UCL – Fully Funded PhD Studentship – Reducing Energy Consumption and Addressing Thermal Discomfort in Historic Buildings

Details

  • Title: Reducing energy consumption and the unintended consequences of energy efficient intervention in historic buildings: understanding, assessing and addressing thermal discomfort
  • Supervisors: Dr Hector Altamirano, UCL; Dr Robyn Pender, Historic England
  • Stipend: £17,009 plus fees of £5,210 (2019-20) plus travel and laboratory activity funds
  • Start: Autumn 2019
  • Duration: 3.5 years
  • Funding: EPSRC; Historic England
  • Eligibility: https://www.epsrc.ac.uk/skills/students/help/eligibility/

Background:

Historic buildings are often perceived as energy-hungry. The opposite is arguably the case. Until the Industrial Revolution, energy was expensive and difficult to exploit. Acceptable indoor air conditions were delivered with little or no input from “building services” such as heating. Instead, walls and floors provided thermal buffering from exterior conditions; barriers like timber panelling prevented them drawing out occupant body heat.

These and other comfort and energy-saving features – and their underpinning knowledge – were largely lost as centralised energy encouraged development of building services like space heating and cooling. Thermometers completed a shift away from users’ understanding of complex sources of discomfort towards an air temperature emphasis.

Current built environment energy- and carbon-saving measures centre on air temperature, cutting the loss of conditioned air by reducing ventilation and increasing insulation. These retrofits can have serious negative impacts on traditional “greatcoat” buildings, which depend on different materials and systems to control moisture than modern “raincoat” construction. Maladaptation can lead to building fabric failure, increased energy use, and comfort and health issues.

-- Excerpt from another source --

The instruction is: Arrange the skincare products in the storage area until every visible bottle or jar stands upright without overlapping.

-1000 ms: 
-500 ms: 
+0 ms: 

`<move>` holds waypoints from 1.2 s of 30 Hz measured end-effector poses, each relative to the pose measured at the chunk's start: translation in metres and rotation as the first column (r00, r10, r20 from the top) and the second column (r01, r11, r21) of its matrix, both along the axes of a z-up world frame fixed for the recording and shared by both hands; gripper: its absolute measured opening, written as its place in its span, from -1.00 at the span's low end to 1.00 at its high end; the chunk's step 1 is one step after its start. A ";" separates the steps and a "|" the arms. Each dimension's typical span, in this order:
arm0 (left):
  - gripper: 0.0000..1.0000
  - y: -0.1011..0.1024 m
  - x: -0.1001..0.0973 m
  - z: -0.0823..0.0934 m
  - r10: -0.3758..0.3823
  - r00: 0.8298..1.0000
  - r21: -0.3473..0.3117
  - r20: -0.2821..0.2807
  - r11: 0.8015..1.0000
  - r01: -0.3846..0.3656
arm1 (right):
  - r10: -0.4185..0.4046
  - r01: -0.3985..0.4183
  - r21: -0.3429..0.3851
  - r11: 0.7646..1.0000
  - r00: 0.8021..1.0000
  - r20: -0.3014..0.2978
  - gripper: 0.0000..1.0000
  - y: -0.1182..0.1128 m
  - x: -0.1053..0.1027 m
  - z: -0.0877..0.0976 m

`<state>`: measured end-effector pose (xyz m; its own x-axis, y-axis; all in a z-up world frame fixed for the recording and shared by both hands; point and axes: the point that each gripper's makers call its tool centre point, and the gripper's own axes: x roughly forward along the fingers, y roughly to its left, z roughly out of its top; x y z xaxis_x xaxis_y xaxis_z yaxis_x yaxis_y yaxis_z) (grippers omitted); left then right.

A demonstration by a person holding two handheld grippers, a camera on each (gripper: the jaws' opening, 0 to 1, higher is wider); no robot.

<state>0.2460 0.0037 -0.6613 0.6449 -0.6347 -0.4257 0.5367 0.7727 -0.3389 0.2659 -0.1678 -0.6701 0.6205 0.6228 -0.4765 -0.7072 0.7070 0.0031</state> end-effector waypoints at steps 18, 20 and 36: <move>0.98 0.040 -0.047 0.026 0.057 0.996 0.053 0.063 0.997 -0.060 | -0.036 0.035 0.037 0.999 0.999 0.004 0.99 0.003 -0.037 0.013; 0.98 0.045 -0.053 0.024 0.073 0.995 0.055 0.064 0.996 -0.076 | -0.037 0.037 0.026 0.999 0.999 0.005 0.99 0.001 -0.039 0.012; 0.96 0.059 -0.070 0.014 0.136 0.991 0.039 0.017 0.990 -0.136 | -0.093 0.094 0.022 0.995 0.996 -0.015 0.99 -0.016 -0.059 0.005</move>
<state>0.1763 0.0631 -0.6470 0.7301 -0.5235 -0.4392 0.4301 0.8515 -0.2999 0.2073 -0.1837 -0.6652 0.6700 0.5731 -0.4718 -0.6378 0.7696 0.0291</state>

Air temperature is easy to measure, but comfort and discomfort are subtle. This project aims to broaden understanding of causes of thermal discomfort, investigate innovative ways of assessing it, and quantify traditional approaches to remediation’s benefits.

Aims

  • summarise unintended consequences of current thermal-comfort criteria
  • identify influential thermal discomfort factors in historic buildings
  • develop innovative methodologies for quantifying building-user discomfort
  • quantify benefits of methodologies for energy and carbon reduction in historic buildings, including avoidance of unintended consequences for the building fabric.

Hypotheses

1: Parameters including air movement, relative humidity, ambient humidity, conductive and radiant body heat loss, and user activity play a more important role in thermal comfort and discomfort than air temperature.

2: Traditional ways of managing thermal discomfort can reduce pressure on air heating and cooling systems, allowing reductions in energy use without negative impacts on building usability or building fabric.

3: Robust ways of assessing and handling real causes of thermal discomfort could achieve important reductions in consumption of energy and carbon in buildings.

Person specification

Applicants should have:

  • undergraduate degree (minimum 2:1) in a relevant discipline (engineering, physics, material science, architecture, conservation, heritage science)
  • demonstrable interest in the history of construction.
  • ability to use initiative, prioritise and manage complex research.
  • excellent communication skills (oral and written).
  • excellent attention to detail in working methods.

Would suit a candidate with a multidisciplinary background. Experience working with energy and buildings would be extremely helpful.

Application Procedure

Email pre-application to Athina Benia (bseer-phd-admin@ucl.ac.uk) with subject “EPSRC – Historic England”. Do not use UCL online admissions system. Including:

  • Covering letter, stating motivation and eligibility: www.epsrc.ac.uk/skills/students/help/eligibility/ 
  • CV
  • Names and addresses of two academic referees
  • Copy of degree certificate(s) and transcript(s) of degree(s),   
  • Research proposal (max. 2000 words), considering the research questions.